Maybe you’ll just skim a post of mine. Or flat out reject it. Or devour it and look forward to more.  Even subscribe to my blog–it’s free and you incur no obligation of any kind.  You may even write a comment or two about one of my posts. Perfect! I’d love that.

On the other hand, you may even be annoyed to receive it! If so, let me know. I’ll delete you from my list. Sob! But I won’t hold it against you. I promise.

About a “blog” and a “post.”  These are newfangled words. I’m just getting used to them myself. A blog is an electronic letter to a group of people. With a lot of content, or just a little. It has a name that is constant. Like a newspaper or a magazine. A post is the content that you receive. This alert to you is a post. My very first to you!

My blog will bring you one post after another. All the posts will always be available here, in this blog. The latest post will always be at the top of what will become a longer and longer string of posts. You can look at one of them at any time. Just  by skimming down the string, or using the Find or Search function that I’m sure you have.

A blog may go to a few readers or to thousands. In my case, it is going to 352. Yes, 352 friends. The number may go up or down. I hope it will go up. Yes, up, up, up. Who knows? It may go out regularly–every day or week or month. Or sporadically– just now or then. The posts may arrive three days in a row, or skip a week, or a month.

And a blog has a distinctive feature. It invites comments back!  How wonderful, and for both parties.

Writing comments is easy, as you will see. You may say anything you want. Agree with me. Disagree with me. Either way, I’ll find it interesting. Unfortunately, some people abuse this wonderful feature. Use it to promote an agenda or sell a product or service or simply to annoy. I ask you: please do not do this to me! Keeping up with comments can be a chore as well as a pleasure. And I’m already busy. Don’t want to waste my time trashing junk!

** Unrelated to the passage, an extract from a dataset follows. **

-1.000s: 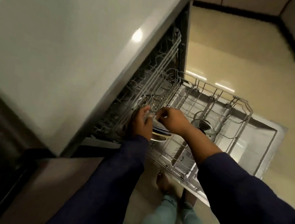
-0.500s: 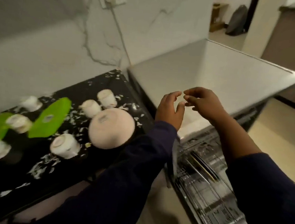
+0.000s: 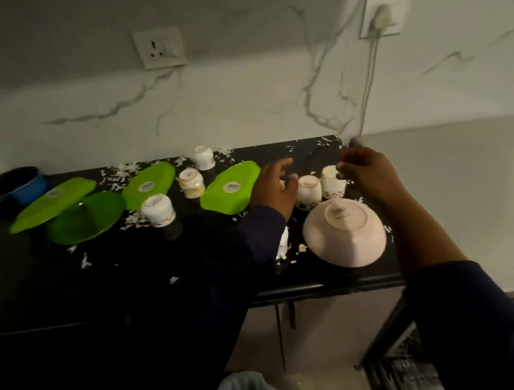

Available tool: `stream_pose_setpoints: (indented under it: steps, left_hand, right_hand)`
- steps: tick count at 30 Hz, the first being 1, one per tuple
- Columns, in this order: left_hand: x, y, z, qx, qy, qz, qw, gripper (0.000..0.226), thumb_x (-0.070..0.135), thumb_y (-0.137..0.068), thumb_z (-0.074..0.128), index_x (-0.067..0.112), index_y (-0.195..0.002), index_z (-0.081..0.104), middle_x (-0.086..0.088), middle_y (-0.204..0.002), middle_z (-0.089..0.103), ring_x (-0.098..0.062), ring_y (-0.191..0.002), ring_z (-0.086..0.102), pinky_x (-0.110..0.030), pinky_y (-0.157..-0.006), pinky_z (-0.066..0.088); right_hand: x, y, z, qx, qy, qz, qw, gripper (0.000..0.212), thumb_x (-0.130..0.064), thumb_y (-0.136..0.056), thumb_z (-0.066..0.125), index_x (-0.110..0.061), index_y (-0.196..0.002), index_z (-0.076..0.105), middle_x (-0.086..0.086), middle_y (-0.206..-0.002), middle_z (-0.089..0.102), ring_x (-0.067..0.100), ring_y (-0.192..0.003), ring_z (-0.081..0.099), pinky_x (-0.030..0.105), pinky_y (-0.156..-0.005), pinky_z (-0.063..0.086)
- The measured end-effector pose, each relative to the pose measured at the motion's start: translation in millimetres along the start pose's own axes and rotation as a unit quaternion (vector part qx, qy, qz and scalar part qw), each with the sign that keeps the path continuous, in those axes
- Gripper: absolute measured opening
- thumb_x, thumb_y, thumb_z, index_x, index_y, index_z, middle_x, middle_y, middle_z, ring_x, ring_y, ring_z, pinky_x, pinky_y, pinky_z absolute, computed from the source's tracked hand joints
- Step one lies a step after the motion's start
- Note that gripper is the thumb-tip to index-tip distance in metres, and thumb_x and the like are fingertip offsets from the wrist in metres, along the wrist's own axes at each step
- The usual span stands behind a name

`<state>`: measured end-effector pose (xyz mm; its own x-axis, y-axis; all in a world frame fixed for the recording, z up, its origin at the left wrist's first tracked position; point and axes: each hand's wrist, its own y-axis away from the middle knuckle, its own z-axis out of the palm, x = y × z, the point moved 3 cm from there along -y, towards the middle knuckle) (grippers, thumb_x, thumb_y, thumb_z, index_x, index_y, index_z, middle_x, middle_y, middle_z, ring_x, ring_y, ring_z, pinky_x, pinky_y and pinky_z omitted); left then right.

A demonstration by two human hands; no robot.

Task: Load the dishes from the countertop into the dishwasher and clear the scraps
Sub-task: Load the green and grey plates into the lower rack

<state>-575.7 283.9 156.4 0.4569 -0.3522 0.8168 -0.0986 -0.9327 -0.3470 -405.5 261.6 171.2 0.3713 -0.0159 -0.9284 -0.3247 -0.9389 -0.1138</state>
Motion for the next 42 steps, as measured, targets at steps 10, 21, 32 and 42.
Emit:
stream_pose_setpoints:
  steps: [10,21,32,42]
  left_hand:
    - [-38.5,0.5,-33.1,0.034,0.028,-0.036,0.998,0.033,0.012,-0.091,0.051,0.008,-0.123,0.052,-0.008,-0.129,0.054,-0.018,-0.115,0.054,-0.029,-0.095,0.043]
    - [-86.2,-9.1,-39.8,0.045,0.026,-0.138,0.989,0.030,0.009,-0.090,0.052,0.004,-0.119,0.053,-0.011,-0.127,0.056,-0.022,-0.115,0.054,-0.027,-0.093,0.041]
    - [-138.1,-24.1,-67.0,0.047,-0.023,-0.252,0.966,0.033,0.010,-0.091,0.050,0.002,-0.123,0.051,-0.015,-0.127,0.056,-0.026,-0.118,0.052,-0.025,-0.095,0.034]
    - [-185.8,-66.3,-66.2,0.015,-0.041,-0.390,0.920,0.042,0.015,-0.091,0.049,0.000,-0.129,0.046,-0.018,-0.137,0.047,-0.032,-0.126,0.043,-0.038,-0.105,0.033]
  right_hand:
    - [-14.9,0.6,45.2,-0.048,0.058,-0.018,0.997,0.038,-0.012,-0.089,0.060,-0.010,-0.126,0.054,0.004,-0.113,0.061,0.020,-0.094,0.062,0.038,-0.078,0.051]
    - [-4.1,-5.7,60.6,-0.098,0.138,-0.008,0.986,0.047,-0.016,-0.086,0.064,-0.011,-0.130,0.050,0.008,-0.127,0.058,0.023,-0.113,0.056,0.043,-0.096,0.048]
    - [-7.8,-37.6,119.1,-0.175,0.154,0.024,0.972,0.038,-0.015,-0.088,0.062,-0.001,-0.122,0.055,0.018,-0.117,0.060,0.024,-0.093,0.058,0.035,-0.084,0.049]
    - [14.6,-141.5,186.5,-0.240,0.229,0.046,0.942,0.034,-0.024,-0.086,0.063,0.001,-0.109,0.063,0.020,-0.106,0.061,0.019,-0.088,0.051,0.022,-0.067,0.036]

I’m still not sure how often you will get my posts. When you do, it’s because I believe I am giving you something you’ll consider worthwhile.

Remember, there is no money in this for me. Oh, maybe it will lead you to buy a book or two of mine. Or to invite me to give a talk to  your club or library or church or some other group. That would be nice. But not all-important.

I’m doing this because I’m a writer, and it’s a rare writer who writes only for himself. Oh, there are closet diarists, of course.

(I was such during my 27 months as a Peace Corps Volunteer in Ukraine–those daily diary entries became the fount of facts which became essential when I wrote my Peace Corps book. I filled five notebooks in all–954 crammed, hand-written pages.)

But mostly, writers write because they have something to say and need people to say it to.

I just thought back for a minute. Know what? This is the 58th year that I write for publication. My oh my!

Yes, this is the premier issue of my blog for you. But it’s a premier for me, too. A new outlet for me, though I won’t drop others I have.  In fact, I consider this a brand-new adventure! I’ve had some great adventures, as you may know. Let’s see how this one develops. For both of us.